Projects for People and Place: Aligning Fundraising and Vision
Great ideas start with vision and a community behind it, merging the pragmatic and ephemeral in places to gather, serve, learn, and celebrate. A design process aligned with functional analysis, meaningful engagement, and funding sensibility can provide a resilient framework for vision to take shape.
Facilities that build upon a vision become the source for services, culture, exhibits, research, and administration. A strong program integrated with a site-specific design approach can result in a place that exemplifies the organization’s mission. Site functions, arrival, circulation, scale, and program are integral, defining the workings of the facility. Ephemeral elements build the value and spirit of the effort, drawing on vision, mission, community engagement, fit, feel, and legacy.
A design process that weaves the pragmatic and ephemeral together results in a project that is an extension of the place and the people it serves.
Our team is committed to integrating design vision with capital campaign goals. Budget alignment is key to this success, and we maintain relationships with construction cost estimators to establish preliminary budgets. These efforts have proven that cost validation and design adjustment happens during design rather than at the end of the project.

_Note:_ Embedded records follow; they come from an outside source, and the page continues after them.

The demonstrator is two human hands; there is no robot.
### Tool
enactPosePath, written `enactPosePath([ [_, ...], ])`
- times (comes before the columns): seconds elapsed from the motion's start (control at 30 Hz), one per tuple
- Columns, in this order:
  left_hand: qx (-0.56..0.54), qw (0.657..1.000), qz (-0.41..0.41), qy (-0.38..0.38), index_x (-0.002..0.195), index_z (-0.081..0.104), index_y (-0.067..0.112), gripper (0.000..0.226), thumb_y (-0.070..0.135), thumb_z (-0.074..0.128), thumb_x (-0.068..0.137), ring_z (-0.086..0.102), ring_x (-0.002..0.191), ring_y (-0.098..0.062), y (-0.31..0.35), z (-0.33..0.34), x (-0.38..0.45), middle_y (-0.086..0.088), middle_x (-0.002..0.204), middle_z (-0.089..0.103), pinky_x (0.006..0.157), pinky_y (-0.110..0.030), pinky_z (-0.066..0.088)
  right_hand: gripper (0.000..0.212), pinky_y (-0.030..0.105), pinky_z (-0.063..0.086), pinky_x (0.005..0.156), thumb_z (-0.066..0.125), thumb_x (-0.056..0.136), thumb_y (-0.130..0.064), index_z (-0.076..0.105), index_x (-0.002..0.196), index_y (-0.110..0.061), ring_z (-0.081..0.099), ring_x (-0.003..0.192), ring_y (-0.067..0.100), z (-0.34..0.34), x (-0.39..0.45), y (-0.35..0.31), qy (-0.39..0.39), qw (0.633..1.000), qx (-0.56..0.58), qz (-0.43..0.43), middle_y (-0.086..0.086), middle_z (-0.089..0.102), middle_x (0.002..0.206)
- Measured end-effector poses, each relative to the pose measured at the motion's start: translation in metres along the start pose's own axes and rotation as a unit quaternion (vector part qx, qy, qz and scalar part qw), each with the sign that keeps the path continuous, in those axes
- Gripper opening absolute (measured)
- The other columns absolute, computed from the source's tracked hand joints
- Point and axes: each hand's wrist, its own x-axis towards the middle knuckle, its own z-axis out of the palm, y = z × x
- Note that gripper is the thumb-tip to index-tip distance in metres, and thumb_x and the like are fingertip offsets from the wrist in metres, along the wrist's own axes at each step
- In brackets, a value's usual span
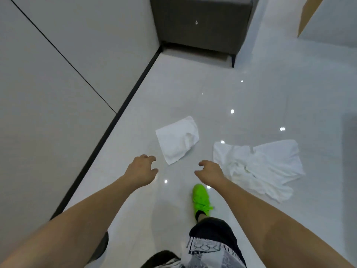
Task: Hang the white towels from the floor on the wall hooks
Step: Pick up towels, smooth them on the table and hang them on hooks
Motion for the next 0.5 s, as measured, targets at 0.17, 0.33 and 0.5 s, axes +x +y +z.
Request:
enactPosePath([
  [0.17,-0.066,0.997,-0.040,-0.016,0.138,0.051,0.018,0.046,0.034,0.057,0.095,0.051,0.121,-0.029,0.006,0.017,0.072,-0.011,0.135,0.051,0.099,-0.035,0.043,0.048,0.027,0.040,0.100,0.060,0.090,-0.028,0.056,0.135,-0.015,0.053,0.125,0.023,-0.003,0.084,0.000,-0.041,0.998,0.014,0.051,0.006,0.060,0.134],
  [0.33,-0.133,0.986,-0.079,-0.056,0.134,0.055,0.017,0.044,0.031,0.060,0.093,0.053,0.118,-0.029,-0.002,0.068,0.142,-0.013,0.130,0.056,0.097,-0.031,0.038,0.042,0.029,0.043,0.100,0.062,0.088,-0.027,0.062,0.128,-0.014,0.057,0.120,0.025,0.031,0.161,0.012,-0.080,0.991,0.033,0.105,0.006,0.062,0.131],
  [0.5,-0.176,0.972,-0.101,-0.120,0.128,0.059,0.015,0.041,0.032,0.064,0.091,0.059,0.111,-0.029,-0.033,0.143,0.251,-0.014,0.118,0.063,0.095,-0.033,0.045,0.030,0.026,0.044,0.087,0.060,0.086,-0.021,0.068,0.113,-0.009,0.061,0.110,0.025,0.095,0.266,0.032,-0.096,0.983,0.059,0.148,0.008,0.067,0.114],
])
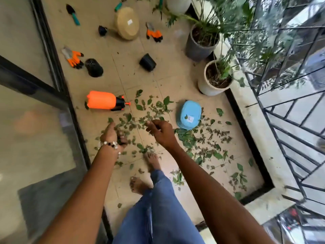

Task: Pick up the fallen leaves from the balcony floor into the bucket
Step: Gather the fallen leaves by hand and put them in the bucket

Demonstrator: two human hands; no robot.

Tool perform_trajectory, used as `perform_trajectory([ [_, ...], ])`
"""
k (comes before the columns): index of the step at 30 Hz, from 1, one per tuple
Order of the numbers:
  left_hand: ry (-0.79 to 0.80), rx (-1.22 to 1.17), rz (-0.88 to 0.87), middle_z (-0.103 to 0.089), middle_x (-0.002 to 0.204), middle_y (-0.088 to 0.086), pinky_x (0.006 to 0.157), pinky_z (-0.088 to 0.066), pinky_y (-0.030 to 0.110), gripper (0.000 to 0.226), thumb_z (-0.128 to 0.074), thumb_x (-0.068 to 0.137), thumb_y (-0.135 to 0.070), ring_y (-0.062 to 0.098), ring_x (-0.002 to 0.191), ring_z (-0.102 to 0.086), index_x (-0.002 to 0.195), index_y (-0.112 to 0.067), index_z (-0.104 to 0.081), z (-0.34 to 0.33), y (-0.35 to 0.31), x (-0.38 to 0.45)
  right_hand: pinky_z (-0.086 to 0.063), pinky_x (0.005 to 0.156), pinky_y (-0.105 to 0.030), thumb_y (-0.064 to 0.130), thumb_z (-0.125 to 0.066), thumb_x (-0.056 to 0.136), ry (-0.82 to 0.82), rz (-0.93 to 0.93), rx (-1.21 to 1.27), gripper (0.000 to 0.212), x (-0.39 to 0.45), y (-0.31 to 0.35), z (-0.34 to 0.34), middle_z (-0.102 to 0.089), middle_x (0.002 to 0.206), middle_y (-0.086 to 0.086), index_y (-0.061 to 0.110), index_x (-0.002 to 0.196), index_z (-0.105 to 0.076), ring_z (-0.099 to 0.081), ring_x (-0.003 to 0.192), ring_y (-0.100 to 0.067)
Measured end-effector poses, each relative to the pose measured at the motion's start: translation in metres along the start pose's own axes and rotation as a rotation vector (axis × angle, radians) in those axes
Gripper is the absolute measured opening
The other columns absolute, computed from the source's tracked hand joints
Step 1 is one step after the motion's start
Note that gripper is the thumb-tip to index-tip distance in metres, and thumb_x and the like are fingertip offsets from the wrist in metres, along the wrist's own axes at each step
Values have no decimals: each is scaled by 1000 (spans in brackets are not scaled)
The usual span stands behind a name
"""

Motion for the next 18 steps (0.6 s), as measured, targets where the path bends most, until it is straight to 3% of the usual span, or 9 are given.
perform_trajectory([
  [6, -105, -86, -84, -36, 42, -6, 34, -26, 12, 38, -46, 96, -41, 9, 31, -31, 65, -21, -35, 35, -6, 130, -52, 67, -42, 45, -45, 92, 203, -18, -173, 46, 74, -122, -85, -69, 72, -11, 7, 78, -69, -65, 67, -26],
  [8, -196, -63, -127, -41, 48, -5, 37, -33, 17, 37, -50, 95, -41, 9, 37, -37, 67, -21, -38, 51, -7, 196, -50, 66, -38, 42, -47, 92, 279, 3, -232, 44, 107, -170, -121, -69, 74, -11, 7, 79, -68, -63, 69, -27],
  [11, -235, -115, -169, -37, 38, -5, 36, -28, 9, 41, -52, 94, -43, 10, 28, -32, 64, -20, -39, 76, -5, 298, -38, 66, -27, 29, -51, 92, 380, 56, -318, 30, 158, -235, -178, -65, 76, -9, 7, 84, -69, -61, 73, -25],
  [14, -243, -107, -174, -36, 40, -6, 36, -30, 9, 41, -52, 93, -45, 10, 28, -31, 63, -21, -38, 98, -1, 400, -41, 73, -27, 15, -56, 92, 508, 133, -473, 19, 209, -294, -248, -68, 99, -19, 4, 100, -69, -63, 92, -33],
  [16, -260, -91, -230, -35, 38, -6, 35, -27, 9, 41, -50, 95, -42, 10, 27, -30, 63, -20, -36, 104, -3, 463, -47, 89, -35, 14, -58, 91, 610, 198, -574, 27, 240, -328, -295, -64, 114, -23, 2, 113, -65, -59, 107, -36],
  [18, -271, -86, -297, -35, 40, -6, 35, -24, 9, 41, -48, 96, -41, 10, 28, -29, 63, -20, -35, 106, -12, 519, -45, 97, -42, 17, -59, 91, 680, 288, -693, 35, 272, -358, -344, -59, 122, -24, 0, 122, -60, -53, 115, -36],
])
Point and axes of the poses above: each hand's wrist, its own x-axis towards the middle knuckle, its own z-axis out of the back of the hand, y = z × x, the point moved 4 cm from there along x, towards the middle knuckle
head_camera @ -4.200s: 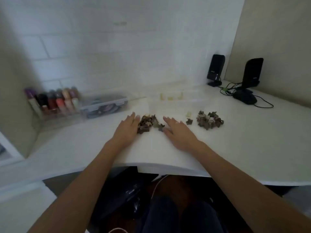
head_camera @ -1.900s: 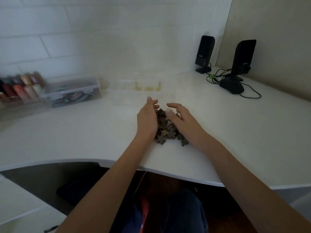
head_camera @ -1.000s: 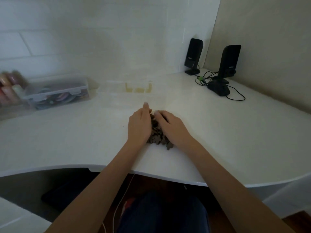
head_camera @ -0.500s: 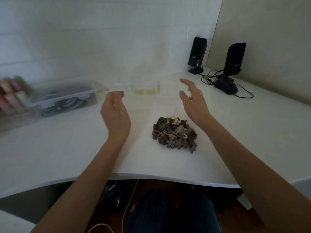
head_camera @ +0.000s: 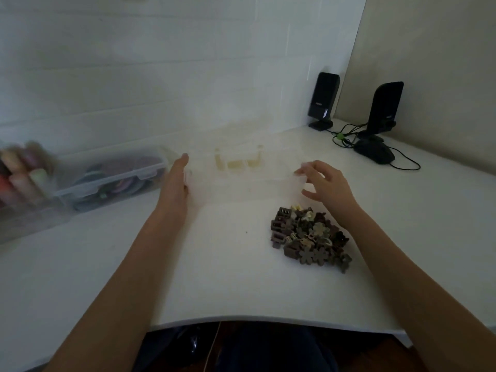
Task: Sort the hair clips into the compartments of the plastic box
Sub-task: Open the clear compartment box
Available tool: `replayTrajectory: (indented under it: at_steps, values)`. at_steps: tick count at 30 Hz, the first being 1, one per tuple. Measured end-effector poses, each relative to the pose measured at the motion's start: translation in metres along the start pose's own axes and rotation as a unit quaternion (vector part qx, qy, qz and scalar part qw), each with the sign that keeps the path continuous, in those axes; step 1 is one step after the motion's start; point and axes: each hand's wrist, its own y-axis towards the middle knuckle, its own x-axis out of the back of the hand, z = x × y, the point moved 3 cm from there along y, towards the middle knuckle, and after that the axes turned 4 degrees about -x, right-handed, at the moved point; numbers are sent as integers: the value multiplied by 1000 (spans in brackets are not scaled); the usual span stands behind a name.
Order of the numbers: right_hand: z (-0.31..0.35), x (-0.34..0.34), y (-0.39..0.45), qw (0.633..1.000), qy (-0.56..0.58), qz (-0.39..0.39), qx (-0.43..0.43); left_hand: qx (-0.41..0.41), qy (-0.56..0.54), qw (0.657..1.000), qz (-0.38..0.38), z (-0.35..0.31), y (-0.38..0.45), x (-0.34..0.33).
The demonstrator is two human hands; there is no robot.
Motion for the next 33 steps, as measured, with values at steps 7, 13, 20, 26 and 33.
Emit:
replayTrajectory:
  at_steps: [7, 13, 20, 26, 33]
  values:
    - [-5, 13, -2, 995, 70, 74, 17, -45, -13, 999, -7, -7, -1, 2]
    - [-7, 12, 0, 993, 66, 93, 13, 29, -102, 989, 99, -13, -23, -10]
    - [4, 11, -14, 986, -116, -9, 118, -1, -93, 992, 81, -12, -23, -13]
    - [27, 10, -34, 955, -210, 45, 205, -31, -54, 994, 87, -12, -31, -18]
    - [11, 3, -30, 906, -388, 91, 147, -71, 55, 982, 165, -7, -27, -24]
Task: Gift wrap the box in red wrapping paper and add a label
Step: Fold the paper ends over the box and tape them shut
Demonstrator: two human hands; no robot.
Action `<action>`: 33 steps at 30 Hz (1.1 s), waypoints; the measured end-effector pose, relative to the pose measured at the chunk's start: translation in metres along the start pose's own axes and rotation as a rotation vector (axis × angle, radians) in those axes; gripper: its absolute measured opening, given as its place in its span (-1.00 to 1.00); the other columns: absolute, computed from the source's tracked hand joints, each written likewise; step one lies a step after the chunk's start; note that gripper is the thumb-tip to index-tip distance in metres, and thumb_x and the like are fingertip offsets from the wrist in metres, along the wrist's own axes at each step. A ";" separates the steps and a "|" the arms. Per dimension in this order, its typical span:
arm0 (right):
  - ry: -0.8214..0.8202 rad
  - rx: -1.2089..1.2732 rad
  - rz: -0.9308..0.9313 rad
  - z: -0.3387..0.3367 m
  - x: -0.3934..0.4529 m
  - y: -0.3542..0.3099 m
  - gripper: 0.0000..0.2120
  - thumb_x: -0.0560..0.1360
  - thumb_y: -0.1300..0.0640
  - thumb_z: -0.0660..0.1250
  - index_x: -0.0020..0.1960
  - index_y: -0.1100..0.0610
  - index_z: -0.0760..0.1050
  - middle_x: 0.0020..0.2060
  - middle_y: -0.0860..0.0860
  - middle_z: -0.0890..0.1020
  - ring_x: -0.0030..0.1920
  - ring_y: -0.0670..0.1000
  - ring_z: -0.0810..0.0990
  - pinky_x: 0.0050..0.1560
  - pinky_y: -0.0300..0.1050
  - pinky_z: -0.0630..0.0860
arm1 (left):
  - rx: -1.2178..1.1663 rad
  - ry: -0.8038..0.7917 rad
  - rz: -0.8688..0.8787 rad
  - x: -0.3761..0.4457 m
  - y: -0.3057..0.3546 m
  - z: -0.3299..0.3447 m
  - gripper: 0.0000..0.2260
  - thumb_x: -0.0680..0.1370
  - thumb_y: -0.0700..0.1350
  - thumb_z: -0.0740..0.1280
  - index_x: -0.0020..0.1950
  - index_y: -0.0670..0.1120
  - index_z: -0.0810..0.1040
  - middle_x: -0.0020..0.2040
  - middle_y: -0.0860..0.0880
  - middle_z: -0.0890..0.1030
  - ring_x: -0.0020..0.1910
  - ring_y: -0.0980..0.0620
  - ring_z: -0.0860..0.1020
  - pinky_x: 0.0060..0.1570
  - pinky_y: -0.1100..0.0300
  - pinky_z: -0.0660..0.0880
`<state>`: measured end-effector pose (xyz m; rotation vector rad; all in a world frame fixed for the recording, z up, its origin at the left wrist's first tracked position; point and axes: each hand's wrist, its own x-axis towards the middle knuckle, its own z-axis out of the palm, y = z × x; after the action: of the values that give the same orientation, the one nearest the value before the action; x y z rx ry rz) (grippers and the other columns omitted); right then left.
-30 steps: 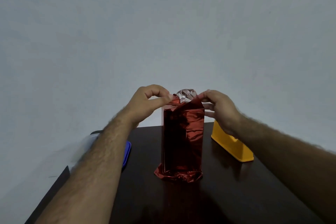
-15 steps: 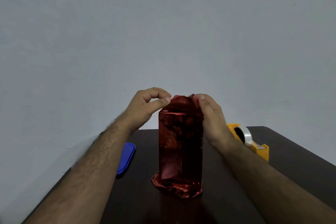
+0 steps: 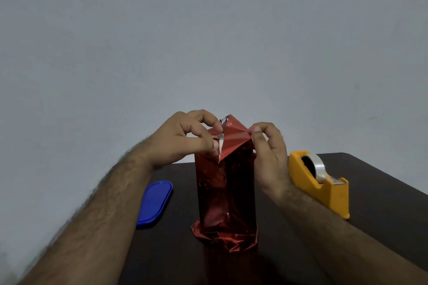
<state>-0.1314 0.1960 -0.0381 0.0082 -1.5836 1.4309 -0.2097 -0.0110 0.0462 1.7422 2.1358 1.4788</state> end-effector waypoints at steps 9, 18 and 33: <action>-0.158 0.030 0.162 0.009 0.011 -0.006 -0.64 0.45 -0.24 0.46 0.14 -0.07 0.68 0.29 0.10 0.60 0.28 0.12 0.63 0.27 0.22 0.63 | 0.087 -0.036 0.051 0.004 -0.009 0.009 -0.94 0.45 -0.14 0.60 -0.19 -0.12 0.79 0.12 -0.04 0.60 0.09 -0.02 0.59 0.04 0.22 0.49; -0.305 0.095 0.180 -0.003 0.009 -0.022 -0.72 0.48 -0.01 0.43 0.16 0.03 0.66 0.13 0.07 0.71 0.17 0.08 0.70 0.19 0.06 0.62 | 0.019 0.193 -0.087 0.018 -0.024 0.016 -0.58 0.45 0.25 0.54 0.29 0.25 0.68 0.36 0.23 0.62 0.45 0.19 0.51 0.48 -0.02 0.41; -0.350 0.109 0.226 -0.011 0.010 -0.015 -0.67 0.52 -0.10 0.40 0.27 -0.09 0.60 0.24 0.11 0.66 0.23 0.07 0.69 0.24 0.04 0.64 | -0.040 0.085 -0.209 0.027 -0.021 0.033 -0.64 0.35 0.22 0.61 0.11 0.16 0.79 0.38 0.26 0.54 0.30 0.28 0.59 0.37 0.08 0.55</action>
<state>-0.1219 0.2053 -0.0221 0.1558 -1.8312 1.7650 -0.2187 0.0323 0.0280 1.4167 2.2312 1.5517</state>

Cost control is maintained using the following steps:
-Define the project clearly at the beginning to align the goals with fundraising capacity, reducing the risk of later revisions to meet the budget
-Collaborate with the capital campaign counsel to verify that the work product is useful for fundraising efforts and advocacy building
-Define phasing to create opportunities for re-evaluation if markets change, scope is increased, or grants are missed
-Prepare a conceptual budget at the programming stage of the project to verify fit
-Become a steward of the budget in partnership with stakeholders by reviewing estimates at milestones and evaluating expectations throughout the process
Budget responsibility and fundraising strategy is central to the design process.
Past and current projects that illustrate this approach:
Salish Seas: Initiating the Idea
We worked with the team at Salish Seas to develop sketches to initiate the idea for a youth Marine Engagement Center, which were used to build partnerships around a collective vision. Illustrations, precedent studies, and programming narrative gives shape to a vision, inviting both imagination and pragmatism to align to set the framework for a capital campaign.
River City Skate Park: Developing the Story
We have been working with River City Skate Park for the last decade to develop and maintain a story focused around people and the community. We are advocates for the project as partners within the initiative, providing design facilitation, grant research and writing, permitting support, and fundraising.
Makers Square: Supporting the Capital Campaign Process
The fundraising process is a collaborative effort amongst all stakeholders, from leadership and the development team through advocates and community members. Parallel to our design role, we supported a range of funding opportunities including federal tax credits, state funding, and private donations through narrative development, facility diagrams, illustrations, and phasing analysis.
Cottonwood Canyon Experience Center: Building Bridges in the Community
Community is a driving force behind a successful capital campaign. Our work at Cottonwood is an example of how vision, narrative, process, and design aligned to create a capstone project for Oregon State Parks. We designed a multi-purpose facility that is both approachable and useful for a range of functions to bridge the urban and rural communities of Central Oregon.